> Provided material

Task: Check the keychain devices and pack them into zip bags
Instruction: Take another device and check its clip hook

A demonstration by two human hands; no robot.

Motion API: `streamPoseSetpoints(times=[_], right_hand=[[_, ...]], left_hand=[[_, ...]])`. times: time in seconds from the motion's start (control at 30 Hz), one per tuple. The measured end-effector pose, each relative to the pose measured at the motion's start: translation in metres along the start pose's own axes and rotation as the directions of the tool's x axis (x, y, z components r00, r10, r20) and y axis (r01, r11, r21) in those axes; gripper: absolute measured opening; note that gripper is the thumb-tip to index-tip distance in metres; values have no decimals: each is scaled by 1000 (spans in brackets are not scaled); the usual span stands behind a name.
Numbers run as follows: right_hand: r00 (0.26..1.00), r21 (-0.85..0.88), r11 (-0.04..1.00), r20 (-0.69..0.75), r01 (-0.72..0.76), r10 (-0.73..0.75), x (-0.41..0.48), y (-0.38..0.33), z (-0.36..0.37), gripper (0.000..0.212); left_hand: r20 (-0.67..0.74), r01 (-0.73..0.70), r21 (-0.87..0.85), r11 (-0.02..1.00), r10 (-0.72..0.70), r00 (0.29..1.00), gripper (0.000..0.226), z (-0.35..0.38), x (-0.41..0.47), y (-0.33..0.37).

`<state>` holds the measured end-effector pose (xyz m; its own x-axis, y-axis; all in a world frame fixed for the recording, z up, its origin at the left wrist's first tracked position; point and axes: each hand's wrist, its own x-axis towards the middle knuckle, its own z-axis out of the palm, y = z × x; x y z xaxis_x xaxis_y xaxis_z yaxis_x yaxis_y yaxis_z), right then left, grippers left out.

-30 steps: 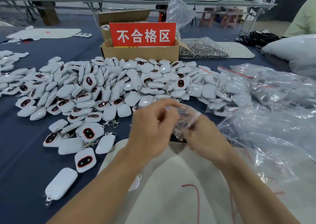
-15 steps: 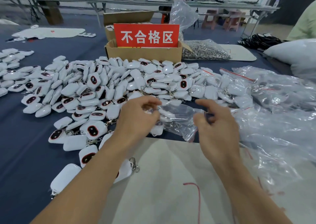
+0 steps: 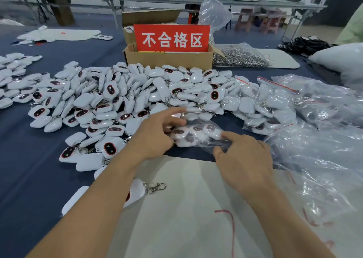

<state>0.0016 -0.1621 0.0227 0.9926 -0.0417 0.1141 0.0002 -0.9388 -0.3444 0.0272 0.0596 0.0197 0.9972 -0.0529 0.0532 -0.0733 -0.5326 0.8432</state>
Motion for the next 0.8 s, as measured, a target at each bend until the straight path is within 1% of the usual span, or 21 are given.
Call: streamPoseSetpoints(times=[0.07,0.1,0.17,0.2,0.23,0.27,0.3,0.33,0.4,0.43,0.47,0.5,0.53,0.6,0.67,0.73,0.77,0.8], right_hand=[[998,-31,999,-49,-36,35,-1,1,-3,38],[995,-37,998,-80,-56,53,-2,2,-3,35],[987,-44,993,-122,-108,102,-3,2,-6,35],[984,-50,990,-131,-129,122,-4,2,-6,36],[983,-61,988,-130,-141,133,-5,2,-6,38],[984,-81,987,-123,-141,131,-6,2,-6,42],[987,-100,988,-123,-120,108,-6,2,-6,46],[989,-98,993,-135,-69,56,-7,1,-6,48],[981,2,995,-171,96,-94,-8,-1,-6,46],[974,79,982,-164,171,-157,-8,-3,-6,45],[972,142,964,-114,223,-207,-8,-5,-5,46],[967,160,953,-30,255,-254,-9,-6,-3,48],[955,134,950,49,283,-291,-9,-6,0,52],[945,68,954,132,294,-300,-8,-2,7,62],[957,40,968,149,246,-249,-4,0,10,71],[961,41,972,144,233,-236,-2,-1,11,77],[963,79,967,107,241,-248,-2,-3,10,75],[964,161,953,34,255,-263,-4,-4,7,71]], left_hand=[[-180,68,-7,998,-68,981,72,1,1,-1],[-248,84,8,996,-80,965,65,1,1,0],[-319,69,31,997,-55,946,43,3,0,3],[-314,57,50,997,-39,949,32,3,-2,6],[-279,56,89,995,-29,960,25,4,-3,8],[-218,64,144,987,-32,975,27,6,-5,9],[-153,69,205,976,-38,988,36,9,-6,9],[-105,59,256,965,-33,994,45,13,-7,8],[-64,13,291,957,6,998,54,20,-6,6],[-56,0,281,960,16,998,55,21,-5,5],[-52,-4,269,963,18,998,56,21,-4,4],[-50,-4,262,965,18,999,57,19,-2,4],[-58,1,257,966,14,998,59,16,-1,2],[-99,17,232,972,6,995,62,9,0,0],[-152,21,191,981,9,988,58,7,0,-2],[-195,36,98,994,-17,981,46,9,-1,1],[-203,48,27,998,-42,978,41,11,-2,4],[-190,54,-67,996,-66,980,36,11,-2,8]])
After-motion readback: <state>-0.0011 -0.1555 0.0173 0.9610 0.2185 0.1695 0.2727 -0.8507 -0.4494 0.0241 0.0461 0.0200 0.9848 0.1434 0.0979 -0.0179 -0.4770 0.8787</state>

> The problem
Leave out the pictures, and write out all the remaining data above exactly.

> Task solution
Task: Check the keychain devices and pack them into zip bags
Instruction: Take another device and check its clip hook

A demonstration by two human hands; no robot.

Motion API: `streamPoseSetpoints(times=[_], right_hand=[[_, ...]], left_hand=[[_, ...]])`. times: time in seconds from the motion's start (control at 30 Hz), one per tuple. The measured end-effector pose, each relative to the pose measured at the motion's start: translation in metres along the start pose's own axes and rotation as the directions of the tool's x axis (x, y, z components r00, r10, r20) and y axis (r01, r11, r21) in those axes; gripper: absolute measured opening; note that gripper is the thumb-tip to index-tip distance in metres; values have no decimals: each is scaled by 1000 (spans in brackets are not scaled); the usual span stands behind a name.
Numbers run as follows: right_hand: r00 (0.26..1.00), r21 (-0.85..0.88), r11 (-0.04..1.00), r20 (-0.69..0.75), r01 (-0.72..0.76), r10 (-0.73..0.75), x (-0.41..0.48), y (-0.38..0.33), z (-0.36..0.37), gripper (0.000..0.212); left_hand: r20 (-0.67..0.74), r01 (-0.73..0.70), r21 (-0.87..0.85), r11 (-0.02..1.00), r10 (-0.72..0.70), r00 (0.29..1.00), gripper (0.000..0.226), z (-0.35..0.38), x (-0.41..0.47), y (-0.33..0.37).

`<state>` holds the measured end-effector pose (xyz m; its own x-axis, y-axis; all in a world frame fixed for the recording, z up, its origin at the left wrist's first tracked position; point and axes: each hand's wrist, its own x-axis towards the middle knuckle, its own z-axis out of the palm, y = z × x; x y z xaxis_x xaxis_y xaxis_z yaxis_x yaxis_y yaxis_z), right then left, grippers left out.

-30 steps: 
-15 steps: 
+0 steps: 

<state>0.0016 -0.1621 0.0227 0.9926 -0.0417 0.1141 0.0002 -0.9388 -0.3444 0.0272 0.0596 0.0197 0.9972 -0.0529 0.0532 -0.0733 -0.5326 0.8432</state>
Motion for the next 0.8 s, as measured, a target at each bend until the straight path is within 1% of the usual span, or 21 are given.
Call: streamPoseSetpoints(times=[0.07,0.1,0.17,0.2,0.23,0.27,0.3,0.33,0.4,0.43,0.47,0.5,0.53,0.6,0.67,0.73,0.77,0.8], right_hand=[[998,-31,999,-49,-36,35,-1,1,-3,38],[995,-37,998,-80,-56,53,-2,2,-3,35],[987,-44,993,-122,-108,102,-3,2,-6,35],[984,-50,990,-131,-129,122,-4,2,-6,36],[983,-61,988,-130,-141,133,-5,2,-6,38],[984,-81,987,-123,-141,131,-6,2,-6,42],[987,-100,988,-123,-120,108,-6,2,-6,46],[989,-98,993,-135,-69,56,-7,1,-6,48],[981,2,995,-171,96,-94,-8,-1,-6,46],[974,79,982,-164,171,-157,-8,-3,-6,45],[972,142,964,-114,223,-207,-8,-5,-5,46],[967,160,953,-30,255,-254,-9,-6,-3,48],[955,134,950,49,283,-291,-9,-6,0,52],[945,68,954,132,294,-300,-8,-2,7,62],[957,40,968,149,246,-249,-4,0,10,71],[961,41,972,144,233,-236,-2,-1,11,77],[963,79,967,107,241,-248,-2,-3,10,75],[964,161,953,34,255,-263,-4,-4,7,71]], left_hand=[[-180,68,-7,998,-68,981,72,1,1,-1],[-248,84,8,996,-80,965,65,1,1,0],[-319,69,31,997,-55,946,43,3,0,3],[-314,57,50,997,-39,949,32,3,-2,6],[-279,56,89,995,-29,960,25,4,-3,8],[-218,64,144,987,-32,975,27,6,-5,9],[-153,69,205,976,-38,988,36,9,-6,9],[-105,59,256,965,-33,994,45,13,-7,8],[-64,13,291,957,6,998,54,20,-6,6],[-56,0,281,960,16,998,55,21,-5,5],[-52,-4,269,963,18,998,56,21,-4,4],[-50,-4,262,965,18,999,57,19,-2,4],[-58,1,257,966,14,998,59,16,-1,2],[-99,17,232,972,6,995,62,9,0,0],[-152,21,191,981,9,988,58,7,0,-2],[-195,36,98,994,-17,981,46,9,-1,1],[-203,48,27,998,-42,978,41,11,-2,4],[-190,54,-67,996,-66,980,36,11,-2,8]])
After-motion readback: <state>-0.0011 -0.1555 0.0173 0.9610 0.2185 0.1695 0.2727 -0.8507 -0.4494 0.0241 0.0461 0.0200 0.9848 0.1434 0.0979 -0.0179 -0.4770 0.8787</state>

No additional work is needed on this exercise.